(Excerpts from a dataset)
-*-
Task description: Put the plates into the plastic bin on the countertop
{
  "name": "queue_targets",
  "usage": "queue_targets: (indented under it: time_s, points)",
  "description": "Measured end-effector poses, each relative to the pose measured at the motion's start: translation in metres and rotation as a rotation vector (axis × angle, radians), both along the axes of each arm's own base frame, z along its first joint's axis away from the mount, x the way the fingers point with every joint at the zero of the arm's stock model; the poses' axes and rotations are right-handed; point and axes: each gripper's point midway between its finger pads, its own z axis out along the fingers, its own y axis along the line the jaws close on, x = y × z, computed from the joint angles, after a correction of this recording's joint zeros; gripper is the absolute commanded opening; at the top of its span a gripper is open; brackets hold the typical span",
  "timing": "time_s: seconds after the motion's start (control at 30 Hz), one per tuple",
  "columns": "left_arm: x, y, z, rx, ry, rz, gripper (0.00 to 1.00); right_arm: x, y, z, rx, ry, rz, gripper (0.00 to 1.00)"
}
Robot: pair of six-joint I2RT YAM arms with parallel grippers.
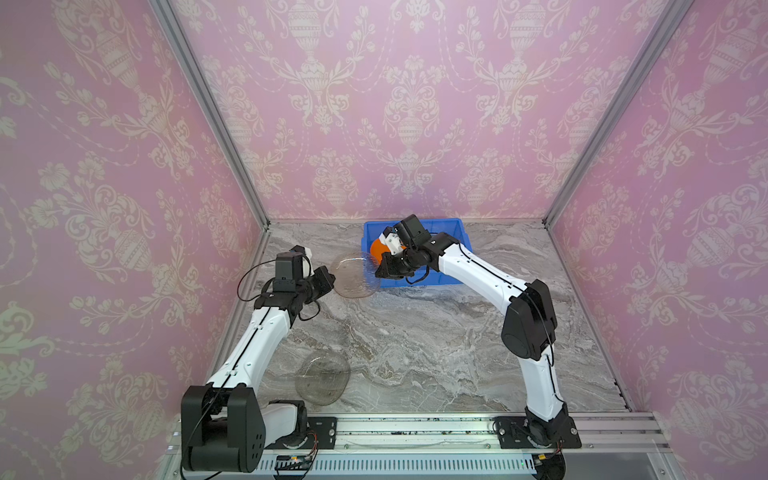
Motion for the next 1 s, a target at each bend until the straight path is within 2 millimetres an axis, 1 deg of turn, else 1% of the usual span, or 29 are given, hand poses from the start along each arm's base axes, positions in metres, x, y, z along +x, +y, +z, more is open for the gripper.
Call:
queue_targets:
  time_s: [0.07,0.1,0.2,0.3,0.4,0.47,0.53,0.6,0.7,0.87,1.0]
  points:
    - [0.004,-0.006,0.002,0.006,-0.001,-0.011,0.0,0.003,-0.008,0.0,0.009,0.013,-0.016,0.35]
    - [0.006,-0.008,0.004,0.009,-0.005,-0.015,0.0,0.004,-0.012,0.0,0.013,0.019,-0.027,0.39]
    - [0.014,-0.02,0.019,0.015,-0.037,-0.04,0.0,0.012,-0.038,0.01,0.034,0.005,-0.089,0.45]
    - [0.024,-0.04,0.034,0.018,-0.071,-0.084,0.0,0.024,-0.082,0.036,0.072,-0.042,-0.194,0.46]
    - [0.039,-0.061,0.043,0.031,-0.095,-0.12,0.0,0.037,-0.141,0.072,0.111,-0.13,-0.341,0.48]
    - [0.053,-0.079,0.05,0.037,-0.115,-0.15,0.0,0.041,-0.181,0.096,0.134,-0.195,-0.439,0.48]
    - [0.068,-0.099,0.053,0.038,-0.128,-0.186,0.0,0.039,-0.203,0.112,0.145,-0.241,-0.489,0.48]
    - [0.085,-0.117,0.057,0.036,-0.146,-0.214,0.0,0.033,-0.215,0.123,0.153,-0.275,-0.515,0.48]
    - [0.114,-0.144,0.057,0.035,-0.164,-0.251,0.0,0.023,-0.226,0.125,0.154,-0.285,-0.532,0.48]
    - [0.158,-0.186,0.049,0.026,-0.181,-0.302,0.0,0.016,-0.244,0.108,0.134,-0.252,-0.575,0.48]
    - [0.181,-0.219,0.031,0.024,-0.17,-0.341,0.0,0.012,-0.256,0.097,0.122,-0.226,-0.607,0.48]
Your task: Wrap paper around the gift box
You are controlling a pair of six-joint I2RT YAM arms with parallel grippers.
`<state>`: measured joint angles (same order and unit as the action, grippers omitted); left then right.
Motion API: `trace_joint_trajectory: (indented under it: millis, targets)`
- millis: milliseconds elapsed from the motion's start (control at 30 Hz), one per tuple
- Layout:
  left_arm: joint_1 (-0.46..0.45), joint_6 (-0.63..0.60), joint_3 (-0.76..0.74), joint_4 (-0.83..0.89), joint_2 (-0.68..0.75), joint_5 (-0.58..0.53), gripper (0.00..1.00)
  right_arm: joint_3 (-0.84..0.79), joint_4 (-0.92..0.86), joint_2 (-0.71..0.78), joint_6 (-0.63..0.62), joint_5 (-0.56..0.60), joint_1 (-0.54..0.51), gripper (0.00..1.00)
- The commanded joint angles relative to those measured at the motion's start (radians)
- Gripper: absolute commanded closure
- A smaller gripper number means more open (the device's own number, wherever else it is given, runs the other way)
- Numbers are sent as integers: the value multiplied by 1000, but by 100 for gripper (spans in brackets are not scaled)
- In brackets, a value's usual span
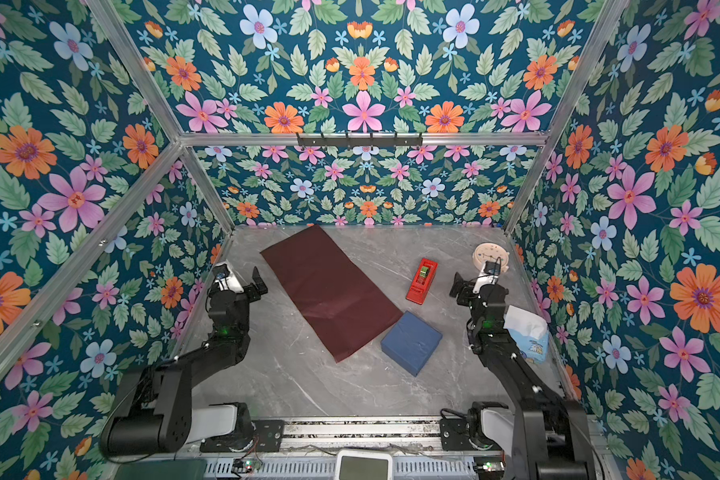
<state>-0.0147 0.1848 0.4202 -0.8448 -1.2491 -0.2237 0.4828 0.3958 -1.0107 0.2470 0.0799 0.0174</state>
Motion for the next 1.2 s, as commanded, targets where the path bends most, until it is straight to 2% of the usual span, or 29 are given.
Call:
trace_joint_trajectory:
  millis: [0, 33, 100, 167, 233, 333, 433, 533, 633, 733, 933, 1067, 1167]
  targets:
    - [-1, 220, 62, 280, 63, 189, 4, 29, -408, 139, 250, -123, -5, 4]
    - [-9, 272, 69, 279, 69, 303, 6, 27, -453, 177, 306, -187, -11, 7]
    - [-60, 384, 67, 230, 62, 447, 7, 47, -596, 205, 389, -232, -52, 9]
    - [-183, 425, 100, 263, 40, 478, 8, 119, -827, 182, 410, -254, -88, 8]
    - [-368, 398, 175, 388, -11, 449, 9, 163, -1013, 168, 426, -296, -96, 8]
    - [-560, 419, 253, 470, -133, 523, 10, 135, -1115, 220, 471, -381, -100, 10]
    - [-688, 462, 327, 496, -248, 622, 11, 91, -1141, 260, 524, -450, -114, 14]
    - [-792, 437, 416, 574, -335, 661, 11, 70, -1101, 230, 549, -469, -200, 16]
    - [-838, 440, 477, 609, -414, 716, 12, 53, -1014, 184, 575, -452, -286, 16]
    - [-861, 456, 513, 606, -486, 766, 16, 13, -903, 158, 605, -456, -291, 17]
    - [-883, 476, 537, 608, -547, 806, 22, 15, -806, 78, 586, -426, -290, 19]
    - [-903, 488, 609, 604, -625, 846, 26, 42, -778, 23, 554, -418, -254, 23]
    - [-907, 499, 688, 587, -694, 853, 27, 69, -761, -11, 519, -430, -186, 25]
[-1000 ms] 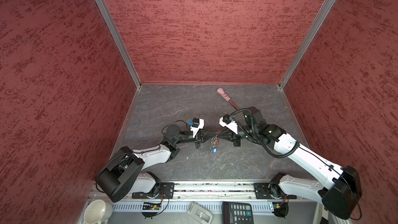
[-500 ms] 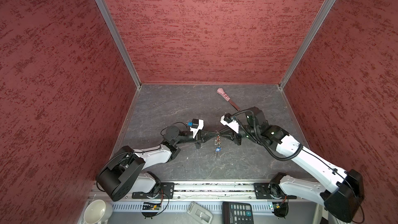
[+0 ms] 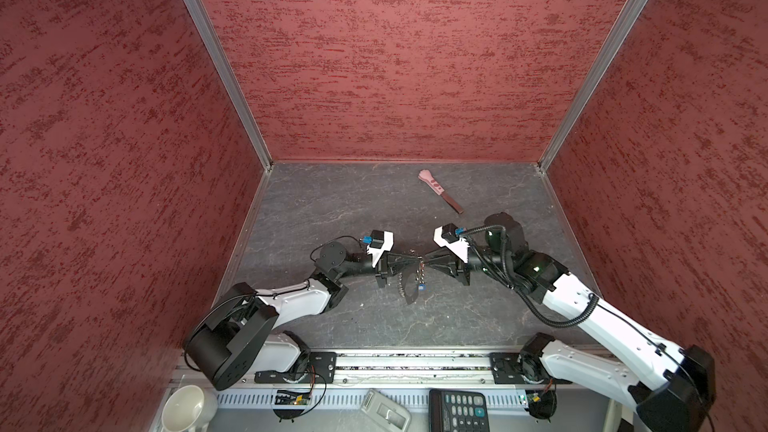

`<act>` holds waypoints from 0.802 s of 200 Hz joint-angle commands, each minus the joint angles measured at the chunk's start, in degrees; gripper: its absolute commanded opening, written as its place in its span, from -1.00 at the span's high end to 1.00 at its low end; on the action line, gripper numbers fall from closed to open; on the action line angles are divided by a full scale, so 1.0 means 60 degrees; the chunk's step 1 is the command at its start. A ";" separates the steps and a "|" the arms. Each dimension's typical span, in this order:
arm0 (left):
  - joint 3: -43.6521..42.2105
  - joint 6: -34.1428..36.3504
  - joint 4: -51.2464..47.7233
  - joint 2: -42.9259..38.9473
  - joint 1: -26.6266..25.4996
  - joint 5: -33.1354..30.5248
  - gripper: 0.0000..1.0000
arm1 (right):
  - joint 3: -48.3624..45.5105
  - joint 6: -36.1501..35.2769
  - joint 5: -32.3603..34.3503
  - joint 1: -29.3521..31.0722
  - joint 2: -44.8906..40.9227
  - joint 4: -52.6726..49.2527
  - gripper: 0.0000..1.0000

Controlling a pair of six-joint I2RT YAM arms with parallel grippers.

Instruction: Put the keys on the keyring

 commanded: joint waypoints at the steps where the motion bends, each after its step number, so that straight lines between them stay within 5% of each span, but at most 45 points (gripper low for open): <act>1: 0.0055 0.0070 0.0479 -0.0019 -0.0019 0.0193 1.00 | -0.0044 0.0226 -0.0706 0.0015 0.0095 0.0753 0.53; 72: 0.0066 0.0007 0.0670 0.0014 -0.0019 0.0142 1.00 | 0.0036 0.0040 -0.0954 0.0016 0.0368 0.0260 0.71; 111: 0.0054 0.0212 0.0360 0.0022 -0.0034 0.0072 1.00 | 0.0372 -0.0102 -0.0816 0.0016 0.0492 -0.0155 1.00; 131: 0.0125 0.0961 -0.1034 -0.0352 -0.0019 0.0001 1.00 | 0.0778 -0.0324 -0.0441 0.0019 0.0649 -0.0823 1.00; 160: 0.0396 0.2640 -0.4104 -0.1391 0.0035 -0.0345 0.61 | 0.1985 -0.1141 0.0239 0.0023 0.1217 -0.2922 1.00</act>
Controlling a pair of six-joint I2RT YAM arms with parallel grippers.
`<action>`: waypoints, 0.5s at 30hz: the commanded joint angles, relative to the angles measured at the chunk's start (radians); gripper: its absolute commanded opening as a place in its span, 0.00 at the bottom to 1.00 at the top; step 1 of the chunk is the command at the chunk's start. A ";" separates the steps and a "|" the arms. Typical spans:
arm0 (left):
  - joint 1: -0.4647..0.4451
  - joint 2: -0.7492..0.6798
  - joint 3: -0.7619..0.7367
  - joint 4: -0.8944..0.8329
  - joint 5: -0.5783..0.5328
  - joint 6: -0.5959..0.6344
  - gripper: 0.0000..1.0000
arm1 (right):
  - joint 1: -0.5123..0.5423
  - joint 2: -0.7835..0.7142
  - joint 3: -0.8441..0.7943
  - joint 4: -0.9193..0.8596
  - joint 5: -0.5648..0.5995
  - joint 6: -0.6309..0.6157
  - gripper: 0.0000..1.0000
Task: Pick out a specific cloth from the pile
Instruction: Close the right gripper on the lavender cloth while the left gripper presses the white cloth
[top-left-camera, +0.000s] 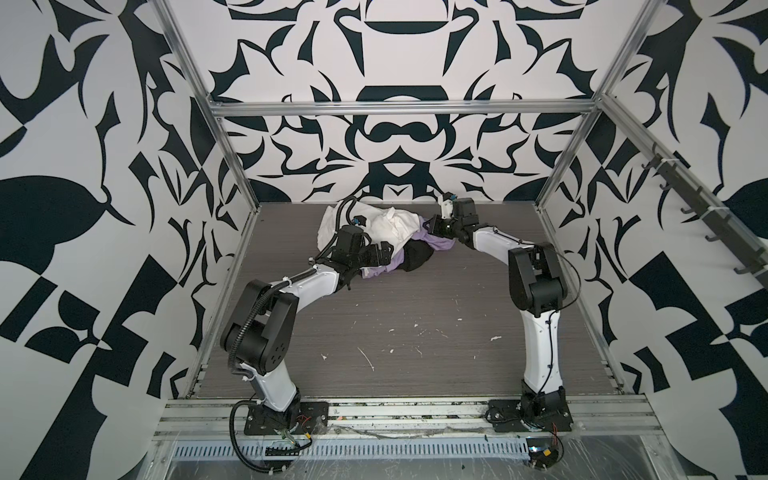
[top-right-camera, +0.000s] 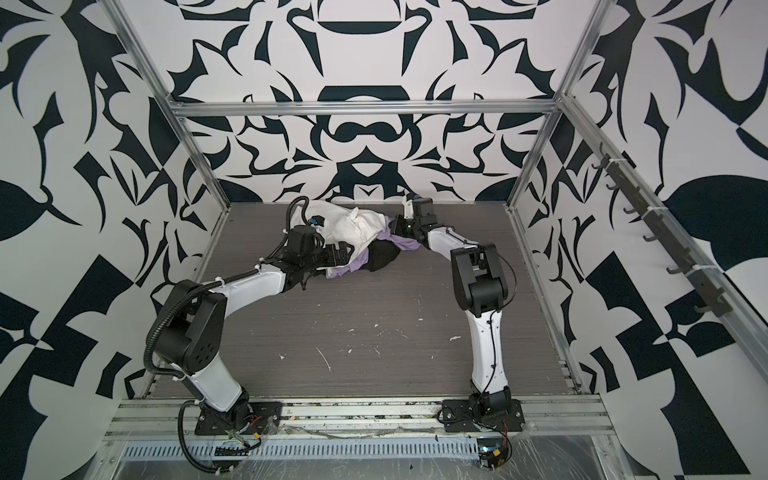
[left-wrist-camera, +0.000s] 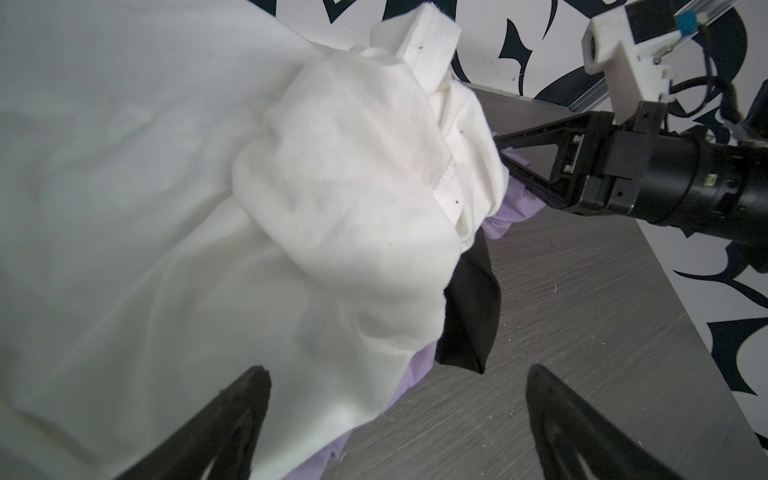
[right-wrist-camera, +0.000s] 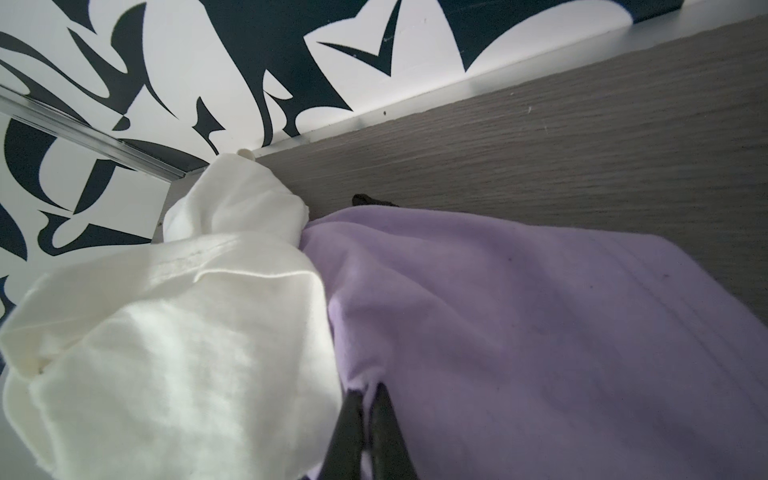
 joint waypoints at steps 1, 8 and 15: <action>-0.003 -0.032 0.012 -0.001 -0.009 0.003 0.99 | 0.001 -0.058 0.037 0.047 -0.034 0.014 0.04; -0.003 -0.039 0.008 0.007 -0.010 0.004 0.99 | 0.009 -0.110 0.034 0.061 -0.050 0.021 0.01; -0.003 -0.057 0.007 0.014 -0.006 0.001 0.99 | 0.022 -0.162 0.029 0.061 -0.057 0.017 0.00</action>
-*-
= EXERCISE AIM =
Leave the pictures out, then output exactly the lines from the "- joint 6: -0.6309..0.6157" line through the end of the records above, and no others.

= OUTPUT OF THE EXERCISE =
  - joint 6: -0.6309..0.6157
  - gripper: 0.0000..1.0000
Task: Pick out a specific cloth from the pile
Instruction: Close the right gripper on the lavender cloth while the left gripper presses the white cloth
[top-left-camera, +0.000s] 
[top-right-camera, +0.000s] 
[left-wrist-camera, +0.000s] 
[right-wrist-camera, +0.000s] 
 joint waypoints at steps 1, 8 and 15: <action>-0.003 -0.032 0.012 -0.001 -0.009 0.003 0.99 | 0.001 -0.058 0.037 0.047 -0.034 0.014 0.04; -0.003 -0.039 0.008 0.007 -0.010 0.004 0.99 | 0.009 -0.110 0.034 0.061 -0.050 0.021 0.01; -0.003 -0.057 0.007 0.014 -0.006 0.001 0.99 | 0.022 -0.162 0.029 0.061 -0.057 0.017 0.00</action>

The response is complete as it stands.